Records drawn from a dataset:
* * * *
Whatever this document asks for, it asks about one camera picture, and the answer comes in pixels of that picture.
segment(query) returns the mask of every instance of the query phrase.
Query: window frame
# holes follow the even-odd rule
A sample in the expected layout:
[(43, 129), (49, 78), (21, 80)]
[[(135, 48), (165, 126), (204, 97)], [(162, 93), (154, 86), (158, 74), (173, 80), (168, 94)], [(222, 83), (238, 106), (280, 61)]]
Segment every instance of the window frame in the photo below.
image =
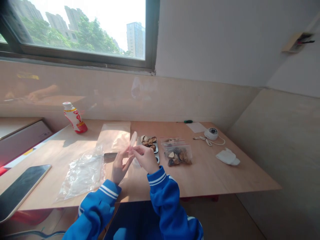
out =
[[(31, 37), (20, 18), (17, 17), (18, 15), (15, 12), (10, 12), (8, 2), (3, 2), (0, 10), (0, 33), (7, 43), (0, 43), (0, 57), (2, 58), (15, 58), (17, 61), (27, 58), (82, 67), (95, 66), (127, 71), (155, 72), (160, 0), (146, 0), (145, 60), (20, 43), (19, 38), (30, 40)], [(10, 12), (10, 16), (14, 16), (14, 19), (10, 20), (7, 11)], [(15, 34), (15, 32), (21, 33), (21, 31), (25, 34), (22, 36)]]

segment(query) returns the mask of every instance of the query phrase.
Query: white stripe
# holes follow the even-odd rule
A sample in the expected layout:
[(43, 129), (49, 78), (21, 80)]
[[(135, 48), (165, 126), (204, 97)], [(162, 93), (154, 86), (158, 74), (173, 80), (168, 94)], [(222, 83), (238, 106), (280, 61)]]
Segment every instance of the white stripe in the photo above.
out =
[(161, 181), (159, 181), (159, 182), (157, 182), (157, 183), (155, 183), (155, 184), (150, 184), (150, 186), (154, 186), (154, 185), (157, 185), (157, 184), (161, 183), (163, 180), (166, 179), (166, 176), (167, 176), (167, 175), (165, 175)]
[(106, 190), (107, 192), (111, 193), (113, 196), (118, 197), (119, 195), (115, 192), (111, 191), (109, 188), (107, 188), (105, 185), (101, 185), (101, 187)]
[(187, 220), (189, 221), (189, 220), (194, 219), (194, 218), (195, 218), (195, 217), (188, 217)]
[(114, 199), (117, 199), (117, 198), (115, 198), (114, 196), (112, 196), (111, 194), (107, 193), (105, 190), (103, 190), (103, 189), (101, 189), (101, 188), (99, 188), (99, 190), (101, 190), (102, 192), (104, 192), (105, 194), (107, 194), (109, 197), (112, 197), (112, 198), (114, 198)]
[(177, 181), (176, 181), (176, 180), (174, 180), (174, 178), (173, 178), (173, 177), (171, 177), (170, 175), (169, 175), (169, 178), (170, 178), (170, 179), (172, 179), (173, 181), (177, 182)]
[(159, 181), (161, 178), (163, 178), (163, 176), (165, 176), (166, 175), (166, 173), (164, 173), (161, 177), (159, 177), (157, 180), (154, 180), (154, 181), (151, 181), (151, 182), (149, 182), (149, 183), (155, 183), (155, 182), (157, 182), (157, 181)]
[(83, 208), (79, 206), (79, 209), (78, 209), (78, 215), (79, 217), (81, 216), (81, 214), (84, 212)]

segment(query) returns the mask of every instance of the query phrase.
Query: phone screen
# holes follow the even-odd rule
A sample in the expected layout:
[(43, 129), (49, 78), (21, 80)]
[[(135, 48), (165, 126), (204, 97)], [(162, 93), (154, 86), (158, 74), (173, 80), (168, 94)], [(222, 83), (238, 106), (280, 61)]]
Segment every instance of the phone screen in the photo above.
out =
[(50, 167), (51, 165), (29, 167), (0, 195), (0, 206), (2, 206), (0, 211), (0, 222), (5, 220), (12, 213), (39, 179), (47, 173)]

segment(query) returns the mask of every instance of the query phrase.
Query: clear plastic bag
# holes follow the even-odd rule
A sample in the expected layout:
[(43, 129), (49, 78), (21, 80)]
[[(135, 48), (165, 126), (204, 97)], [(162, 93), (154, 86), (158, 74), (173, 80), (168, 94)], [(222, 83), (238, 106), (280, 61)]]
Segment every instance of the clear plastic bag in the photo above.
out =
[(104, 154), (118, 153), (130, 143), (130, 122), (110, 122), (102, 126), (97, 146), (102, 145)]
[(169, 167), (180, 163), (192, 164), (192, 151), (190, 144), (164, 147), (164, 151)]
[(165, 147), (171, 147), (176, 145), (183, 145), (186, 144), (184, 140), (178, 140), (178, 141), (168, 141), (168, 142), (162, 142), (161, 146)]
[(163, 147), (185, 144), (184, 139), (182, 139), (181, 137), (160, 137), (159, 139), (161, 146)]
[(104, 182), (102, 146), (84, 152), (69, 164), (69, 171), (62, 183), (56, 202), (90, 192)]

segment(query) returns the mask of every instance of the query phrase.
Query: smartphone
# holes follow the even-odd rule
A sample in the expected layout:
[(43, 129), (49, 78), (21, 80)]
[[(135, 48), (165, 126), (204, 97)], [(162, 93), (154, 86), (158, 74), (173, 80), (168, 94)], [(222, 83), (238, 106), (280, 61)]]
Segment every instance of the smartphone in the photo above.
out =
[(0, 195), (0, 223), (8, 220), (30, 195), (51, 165), (29, 167)]

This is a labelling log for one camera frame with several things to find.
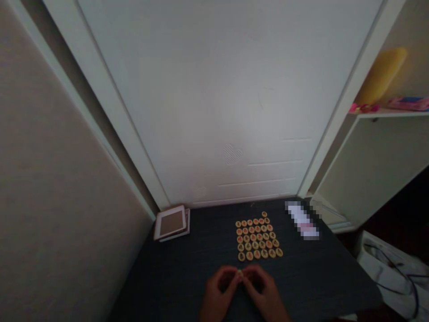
* * * *
_EXERCISE OBJECTIVE:_ Wherever the string "white" occurs in the records, copy the line it is in.

_PROBLEM SOLUTION:_
Query: white stripe
Segment every instance of the white stripe in the photo above.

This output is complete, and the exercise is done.